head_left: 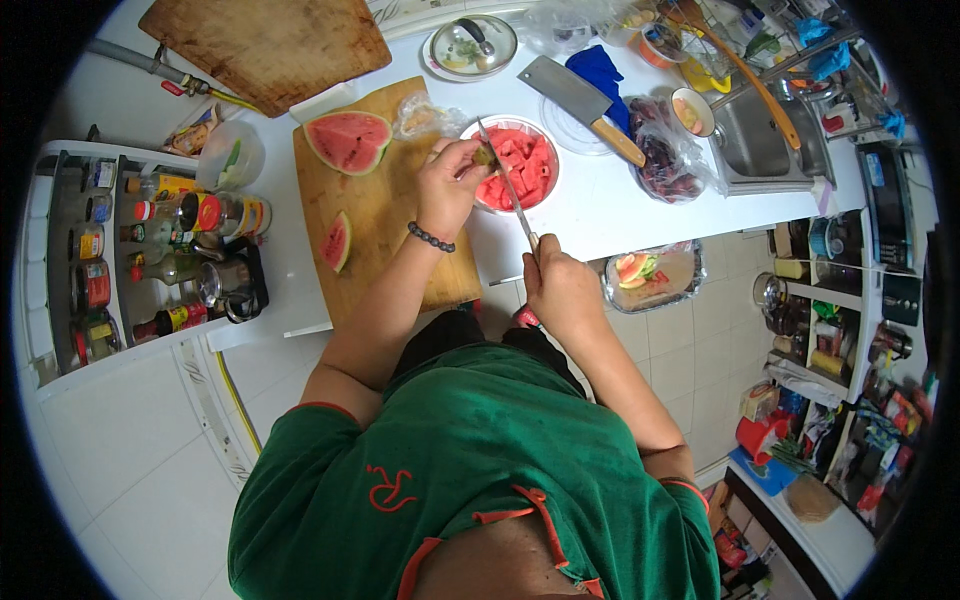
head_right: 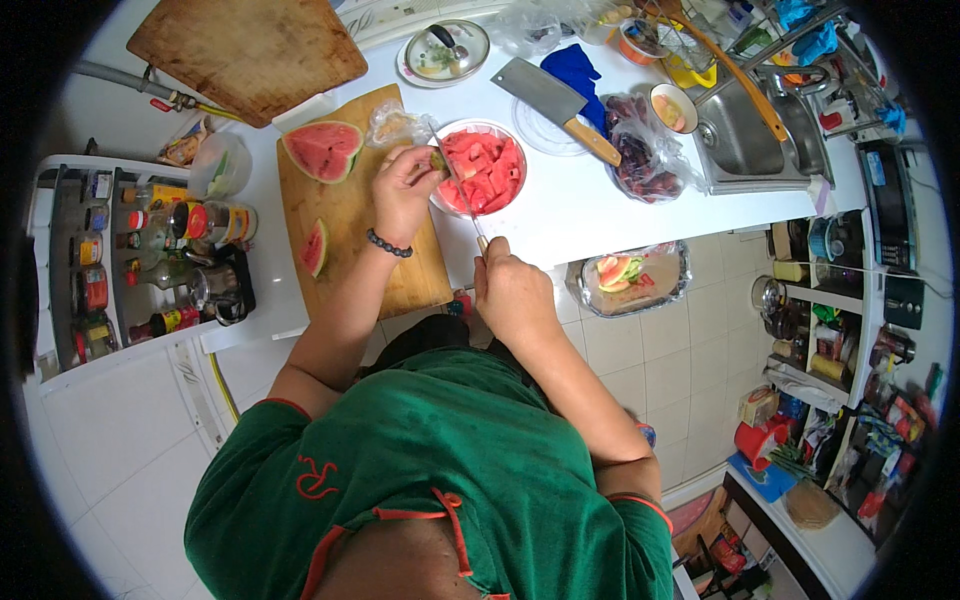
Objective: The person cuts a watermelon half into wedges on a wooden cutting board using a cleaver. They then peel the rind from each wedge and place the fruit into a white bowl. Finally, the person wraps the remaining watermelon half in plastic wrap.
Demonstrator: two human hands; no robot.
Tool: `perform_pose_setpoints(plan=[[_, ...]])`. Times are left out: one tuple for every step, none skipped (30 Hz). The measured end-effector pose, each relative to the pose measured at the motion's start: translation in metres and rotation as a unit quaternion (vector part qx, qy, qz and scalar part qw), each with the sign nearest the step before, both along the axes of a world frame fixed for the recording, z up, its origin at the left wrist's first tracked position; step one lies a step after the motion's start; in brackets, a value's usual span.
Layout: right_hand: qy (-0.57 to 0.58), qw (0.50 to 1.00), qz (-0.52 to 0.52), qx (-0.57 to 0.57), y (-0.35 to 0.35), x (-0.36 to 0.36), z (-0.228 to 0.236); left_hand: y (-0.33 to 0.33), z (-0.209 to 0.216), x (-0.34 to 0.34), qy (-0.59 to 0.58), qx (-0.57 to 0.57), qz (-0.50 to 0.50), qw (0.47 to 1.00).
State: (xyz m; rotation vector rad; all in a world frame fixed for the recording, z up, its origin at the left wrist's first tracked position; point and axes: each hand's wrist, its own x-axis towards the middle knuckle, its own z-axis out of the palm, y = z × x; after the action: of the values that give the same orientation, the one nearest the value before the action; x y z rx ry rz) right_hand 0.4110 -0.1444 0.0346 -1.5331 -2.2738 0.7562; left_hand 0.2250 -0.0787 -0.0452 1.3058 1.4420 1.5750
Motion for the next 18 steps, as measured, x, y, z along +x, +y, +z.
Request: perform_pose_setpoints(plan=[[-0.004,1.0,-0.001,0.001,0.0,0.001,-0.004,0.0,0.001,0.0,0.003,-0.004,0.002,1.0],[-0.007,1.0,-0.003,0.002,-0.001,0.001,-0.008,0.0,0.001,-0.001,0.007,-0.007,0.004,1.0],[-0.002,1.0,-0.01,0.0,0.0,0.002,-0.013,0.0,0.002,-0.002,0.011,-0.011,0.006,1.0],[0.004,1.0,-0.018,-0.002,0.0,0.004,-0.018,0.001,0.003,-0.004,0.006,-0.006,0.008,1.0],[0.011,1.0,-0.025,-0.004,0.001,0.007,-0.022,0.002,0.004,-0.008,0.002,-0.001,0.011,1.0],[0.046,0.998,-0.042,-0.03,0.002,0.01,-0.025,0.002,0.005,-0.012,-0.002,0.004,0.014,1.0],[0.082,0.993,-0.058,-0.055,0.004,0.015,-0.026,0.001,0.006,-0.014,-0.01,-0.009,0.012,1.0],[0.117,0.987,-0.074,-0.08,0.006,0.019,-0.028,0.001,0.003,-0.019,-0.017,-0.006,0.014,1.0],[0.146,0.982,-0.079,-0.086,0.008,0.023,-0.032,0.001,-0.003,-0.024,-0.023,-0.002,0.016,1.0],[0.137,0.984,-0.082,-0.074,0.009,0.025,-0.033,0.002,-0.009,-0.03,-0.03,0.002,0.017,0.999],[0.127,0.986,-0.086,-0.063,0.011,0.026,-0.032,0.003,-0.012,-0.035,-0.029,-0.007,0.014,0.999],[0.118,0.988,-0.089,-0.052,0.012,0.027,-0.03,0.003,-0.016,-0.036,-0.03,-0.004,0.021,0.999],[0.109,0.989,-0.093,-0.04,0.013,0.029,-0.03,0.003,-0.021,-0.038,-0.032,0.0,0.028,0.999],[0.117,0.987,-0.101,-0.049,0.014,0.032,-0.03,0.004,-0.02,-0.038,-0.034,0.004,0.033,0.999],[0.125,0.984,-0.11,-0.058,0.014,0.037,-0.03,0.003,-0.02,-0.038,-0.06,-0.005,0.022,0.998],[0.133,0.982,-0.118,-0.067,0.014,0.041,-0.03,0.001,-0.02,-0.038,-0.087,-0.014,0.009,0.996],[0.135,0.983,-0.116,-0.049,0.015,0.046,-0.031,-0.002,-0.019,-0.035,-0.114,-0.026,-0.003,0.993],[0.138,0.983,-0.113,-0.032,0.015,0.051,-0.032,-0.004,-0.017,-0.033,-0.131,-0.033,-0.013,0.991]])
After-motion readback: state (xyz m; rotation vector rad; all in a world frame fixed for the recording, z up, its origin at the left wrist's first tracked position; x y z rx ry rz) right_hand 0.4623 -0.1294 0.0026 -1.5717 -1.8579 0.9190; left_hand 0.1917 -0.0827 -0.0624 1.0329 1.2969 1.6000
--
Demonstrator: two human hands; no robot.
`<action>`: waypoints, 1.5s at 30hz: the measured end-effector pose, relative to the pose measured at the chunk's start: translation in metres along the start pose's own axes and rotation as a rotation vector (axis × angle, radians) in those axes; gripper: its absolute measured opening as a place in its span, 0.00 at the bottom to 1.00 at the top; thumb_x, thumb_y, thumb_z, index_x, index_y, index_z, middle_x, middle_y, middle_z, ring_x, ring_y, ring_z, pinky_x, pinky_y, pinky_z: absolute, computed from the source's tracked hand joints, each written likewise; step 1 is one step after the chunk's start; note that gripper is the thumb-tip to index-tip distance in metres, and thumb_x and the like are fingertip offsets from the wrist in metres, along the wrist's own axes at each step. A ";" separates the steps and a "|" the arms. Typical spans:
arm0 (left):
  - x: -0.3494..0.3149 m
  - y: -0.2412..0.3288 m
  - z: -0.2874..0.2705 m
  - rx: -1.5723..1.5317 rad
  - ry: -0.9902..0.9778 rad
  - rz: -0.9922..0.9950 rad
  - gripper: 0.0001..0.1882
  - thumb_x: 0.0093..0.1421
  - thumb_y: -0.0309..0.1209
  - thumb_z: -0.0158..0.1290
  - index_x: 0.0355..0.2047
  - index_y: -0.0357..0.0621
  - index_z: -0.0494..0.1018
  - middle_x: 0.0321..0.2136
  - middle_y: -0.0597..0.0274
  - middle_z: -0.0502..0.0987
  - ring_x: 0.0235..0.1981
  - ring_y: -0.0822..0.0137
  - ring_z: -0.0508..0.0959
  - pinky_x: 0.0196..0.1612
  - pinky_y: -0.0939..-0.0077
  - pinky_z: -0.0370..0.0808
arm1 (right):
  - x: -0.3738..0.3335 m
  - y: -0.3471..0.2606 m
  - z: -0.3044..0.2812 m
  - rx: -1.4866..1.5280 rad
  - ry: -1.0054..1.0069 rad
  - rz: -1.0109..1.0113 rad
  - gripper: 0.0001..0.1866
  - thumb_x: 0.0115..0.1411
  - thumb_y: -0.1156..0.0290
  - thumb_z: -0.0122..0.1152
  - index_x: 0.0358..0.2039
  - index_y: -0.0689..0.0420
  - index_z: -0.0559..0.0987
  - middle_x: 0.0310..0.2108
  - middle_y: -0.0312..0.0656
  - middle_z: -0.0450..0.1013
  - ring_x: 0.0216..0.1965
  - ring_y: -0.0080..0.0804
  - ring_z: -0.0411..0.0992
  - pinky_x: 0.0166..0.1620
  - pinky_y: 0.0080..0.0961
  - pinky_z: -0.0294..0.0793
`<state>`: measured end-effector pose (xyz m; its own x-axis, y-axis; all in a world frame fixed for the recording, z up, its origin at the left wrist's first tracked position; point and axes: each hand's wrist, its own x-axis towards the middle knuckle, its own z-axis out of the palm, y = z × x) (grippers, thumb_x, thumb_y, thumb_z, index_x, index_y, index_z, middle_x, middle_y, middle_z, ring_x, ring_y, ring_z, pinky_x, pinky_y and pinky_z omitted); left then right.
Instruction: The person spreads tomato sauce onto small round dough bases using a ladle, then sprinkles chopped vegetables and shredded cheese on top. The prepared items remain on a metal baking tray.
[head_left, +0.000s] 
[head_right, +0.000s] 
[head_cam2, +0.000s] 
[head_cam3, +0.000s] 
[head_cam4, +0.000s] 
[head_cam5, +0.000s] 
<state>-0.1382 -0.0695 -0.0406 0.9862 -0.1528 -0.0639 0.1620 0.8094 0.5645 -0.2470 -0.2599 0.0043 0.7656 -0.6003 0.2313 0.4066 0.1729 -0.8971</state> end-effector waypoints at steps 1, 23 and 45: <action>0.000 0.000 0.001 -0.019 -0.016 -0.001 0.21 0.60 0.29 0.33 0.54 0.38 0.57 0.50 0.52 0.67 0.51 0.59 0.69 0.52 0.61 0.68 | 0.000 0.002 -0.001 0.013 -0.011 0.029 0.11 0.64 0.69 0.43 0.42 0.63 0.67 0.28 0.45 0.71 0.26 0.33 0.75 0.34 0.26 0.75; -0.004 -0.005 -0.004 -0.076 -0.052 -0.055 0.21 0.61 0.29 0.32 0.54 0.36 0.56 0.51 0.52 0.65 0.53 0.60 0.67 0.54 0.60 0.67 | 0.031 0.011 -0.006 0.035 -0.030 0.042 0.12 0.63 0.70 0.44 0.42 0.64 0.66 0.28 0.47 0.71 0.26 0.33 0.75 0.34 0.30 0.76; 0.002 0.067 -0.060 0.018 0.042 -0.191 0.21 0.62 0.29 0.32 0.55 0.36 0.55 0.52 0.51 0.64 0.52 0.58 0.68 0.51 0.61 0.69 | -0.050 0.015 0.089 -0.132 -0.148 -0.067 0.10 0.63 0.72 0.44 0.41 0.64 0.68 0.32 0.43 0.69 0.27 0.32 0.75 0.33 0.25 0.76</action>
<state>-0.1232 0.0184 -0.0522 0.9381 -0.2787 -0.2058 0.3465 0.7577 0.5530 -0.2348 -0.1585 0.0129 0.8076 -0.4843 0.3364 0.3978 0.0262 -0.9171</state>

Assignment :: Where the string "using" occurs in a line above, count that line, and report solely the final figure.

Expected answer :: 2